━━ Exercise data ━━

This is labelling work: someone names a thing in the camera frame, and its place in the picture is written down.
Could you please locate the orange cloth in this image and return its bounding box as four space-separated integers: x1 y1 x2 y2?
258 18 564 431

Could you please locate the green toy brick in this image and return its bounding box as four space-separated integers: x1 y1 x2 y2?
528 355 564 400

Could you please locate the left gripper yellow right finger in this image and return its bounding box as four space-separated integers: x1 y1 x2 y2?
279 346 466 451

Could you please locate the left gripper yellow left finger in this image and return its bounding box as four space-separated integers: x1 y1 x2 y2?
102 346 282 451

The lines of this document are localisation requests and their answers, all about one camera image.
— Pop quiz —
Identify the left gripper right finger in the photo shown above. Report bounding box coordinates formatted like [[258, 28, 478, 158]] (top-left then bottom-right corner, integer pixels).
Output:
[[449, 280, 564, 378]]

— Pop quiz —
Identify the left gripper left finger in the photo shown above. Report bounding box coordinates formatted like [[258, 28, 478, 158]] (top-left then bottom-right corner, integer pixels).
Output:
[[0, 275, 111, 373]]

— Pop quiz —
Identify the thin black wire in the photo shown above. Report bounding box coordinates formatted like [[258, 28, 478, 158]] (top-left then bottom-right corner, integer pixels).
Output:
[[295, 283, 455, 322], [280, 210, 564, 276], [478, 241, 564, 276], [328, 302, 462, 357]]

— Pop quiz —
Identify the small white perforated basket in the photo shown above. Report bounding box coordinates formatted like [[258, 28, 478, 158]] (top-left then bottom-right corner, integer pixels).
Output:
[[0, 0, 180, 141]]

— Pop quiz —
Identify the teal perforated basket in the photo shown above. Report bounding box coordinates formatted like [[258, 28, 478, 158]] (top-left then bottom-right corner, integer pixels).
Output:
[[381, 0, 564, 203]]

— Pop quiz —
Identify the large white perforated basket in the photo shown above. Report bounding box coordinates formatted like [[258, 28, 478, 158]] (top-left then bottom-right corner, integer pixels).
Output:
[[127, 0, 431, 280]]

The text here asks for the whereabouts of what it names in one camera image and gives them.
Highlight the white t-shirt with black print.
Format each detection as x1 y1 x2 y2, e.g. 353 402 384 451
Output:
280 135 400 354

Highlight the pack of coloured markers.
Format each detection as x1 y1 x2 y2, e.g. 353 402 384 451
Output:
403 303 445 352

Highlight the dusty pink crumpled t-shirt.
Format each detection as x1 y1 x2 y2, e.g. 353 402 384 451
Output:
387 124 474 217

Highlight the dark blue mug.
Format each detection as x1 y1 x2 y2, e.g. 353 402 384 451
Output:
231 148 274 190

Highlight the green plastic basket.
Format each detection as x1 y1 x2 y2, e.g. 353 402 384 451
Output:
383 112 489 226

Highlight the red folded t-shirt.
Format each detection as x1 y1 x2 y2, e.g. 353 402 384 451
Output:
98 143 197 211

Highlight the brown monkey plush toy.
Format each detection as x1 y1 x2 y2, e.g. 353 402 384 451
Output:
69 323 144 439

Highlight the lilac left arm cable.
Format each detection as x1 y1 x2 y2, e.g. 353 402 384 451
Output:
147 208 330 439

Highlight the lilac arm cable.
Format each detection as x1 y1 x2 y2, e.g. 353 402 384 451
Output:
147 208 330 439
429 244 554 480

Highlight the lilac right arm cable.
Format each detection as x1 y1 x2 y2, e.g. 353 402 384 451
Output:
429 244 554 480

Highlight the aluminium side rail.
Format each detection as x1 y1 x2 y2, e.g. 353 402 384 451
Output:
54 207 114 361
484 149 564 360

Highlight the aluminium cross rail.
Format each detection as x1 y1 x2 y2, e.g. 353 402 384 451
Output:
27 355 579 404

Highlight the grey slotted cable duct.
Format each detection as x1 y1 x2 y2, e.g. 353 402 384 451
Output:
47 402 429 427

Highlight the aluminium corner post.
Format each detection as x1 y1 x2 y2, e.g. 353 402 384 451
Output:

━━━

(The task) Print all the records exactly as written.

(Answer to this exercise)
This is labelling work: someone names a thing in the camera frame, and its place in the picture is written down.
Could you please locate the orange cloth in this image and return its bounding box as four space-separated integers: x1 y1 x2 y2?
258 18 564 431

Could you please locate the green toy brick in this image and return its bounding box as four space-separated integers: x1 y1 x2 y2?
528 355 564 400

Could you please locate the left gripper yellow right finger in this image and return its bounding box as four space-separated integers: x1 y1 x2 y2?
279 346 466 451

Could you please locate the left gripper yellow left finger in this image and return its bounding box as four space-separated integers: x1 y1 x2 y2?
102 346 282 451

The lines of this document are localisation requests and their answers, all about one camera image.
— Pop quiz —
Identify the left gripper right finger in the photo shown above. Report bounding box coordinates formatted like [[258, 28, 478, 158]] (top-left then bottom-right corner, integer pixels).
Output:
[[449, 280, 564, 378]]

— Pop quiz —
Identify the left gripper left finger in the photo shown above. Report bounding box coordinates formatted like [[258, 28, 478, 158]] (top-left then bottom-right corner, integer pixels).
Output:
[[0, 275, 111, 373]]

— Pop quiz —
Identify the thin black wire in the photo shown above. Report bounding box coordinates formatted like [[258, 28, 478, 158]] (top-left then bottom-right corner, integer pixels).
Output:
[[295, 283, 455, 322], [280, 210, 564, 276], [478, 241, 564, 276], [328, 302, 462, 357]]

— Pop quiz —
Identify the small white perforated basket in the photo shown above. Report bounding box coordinates formatted like [[258, 28, 478, 158]] (top-left then bottom-right corner, integer pixels).
Output:
[[0, 0, 180, 141]]

— Pop quiz —
Identify the teal perforated basket in the photo shown above. Report bounding box coordinates formatted like [[258, 28, 478, 158]] (top-left then bottom-right corner, integer pixels).
Output:
[[381, 0, 564, 203]]

— Pop quiz —
Identify the large white perforated basket in the photo shown above. Report bounding box coordinates formatted like [[258, 28, 478, 158]] (top-left then bottom-right corner, integer pixels).
Output:
[[127, 0, 431, 280]]

The text here asks for the whereabouts of what it names in one camera image and gives them.
Highlight the white t-shirt with black print.
Format each detection as x1 y1 x2 y2, e.g. 353 402 384 451
Output:
280 135 400 354

Highlight the pack of coloured markers.
Format each detection as x1 y1 x2 y2, e.g. 353 402 384 451
Output:
403 303 445 352

Highlight the dusty pink crumpled t-shirt.
Format each detection as x1 y1 x2 y2, e.g. 353 402 384 451
Output:
387 124 474 217

Highlight the dark blue mug.
Format each detection as x1 y1 x2 y2, e.g. 353 402 384 451
Output:
231 148 274 190

Highlight the green plastic basket.
Format each detection as x1 y1 x2 y2, e.g. 353 402 384 451
Output:
383 112 489 226

Highlight the red folded t-shirt.
Format each detection as x1 y1 x2 y2, e.g. 353 402 384 451
Output:
98 143 197 211

Highlight the brown monkey plush toy.
Format each detection as x1 y1 x2 y2, e.g. 353 402 384 451
Output:
69 323 144 439

Highlight the lilac left arm cable.
Format each detection as x1 y1 x2 y2, e.g. 353 402 384 451
Output:
147 208 330 439

Highlight the lilac arm cable.
Format each detection as x1 y1 x2 y2, e.g. 353 402 384 451
Output:
147 208 330 439
429 244 554 480

Highlight the lilac right arm cable.
Format each detection as x1 y1 x2 y2, e.g. 353 402 384 451
Output:
429 244 554 480

Highlight the aluminium side rail.
Format each detection as x1 y1 x2 y2, e.g. 353 402 384 451
Output:
54 207 114 361
484 149 564 360

Highlight the aluminium cross rail.
Format each detection as x1 y1 x2 y2, e.g. 353 402 384 451
Output:
27 355 579 404

Highlight the grey slotted cable duct.
Format each detection as x1 y1 x2 y2, e.g. 353 402 384 451
Output:
47 402 429 427

Highlight the aluminium corner post.
Format each detection as x1 y1 x2 y2, e.g. 353 402 384 451
Output:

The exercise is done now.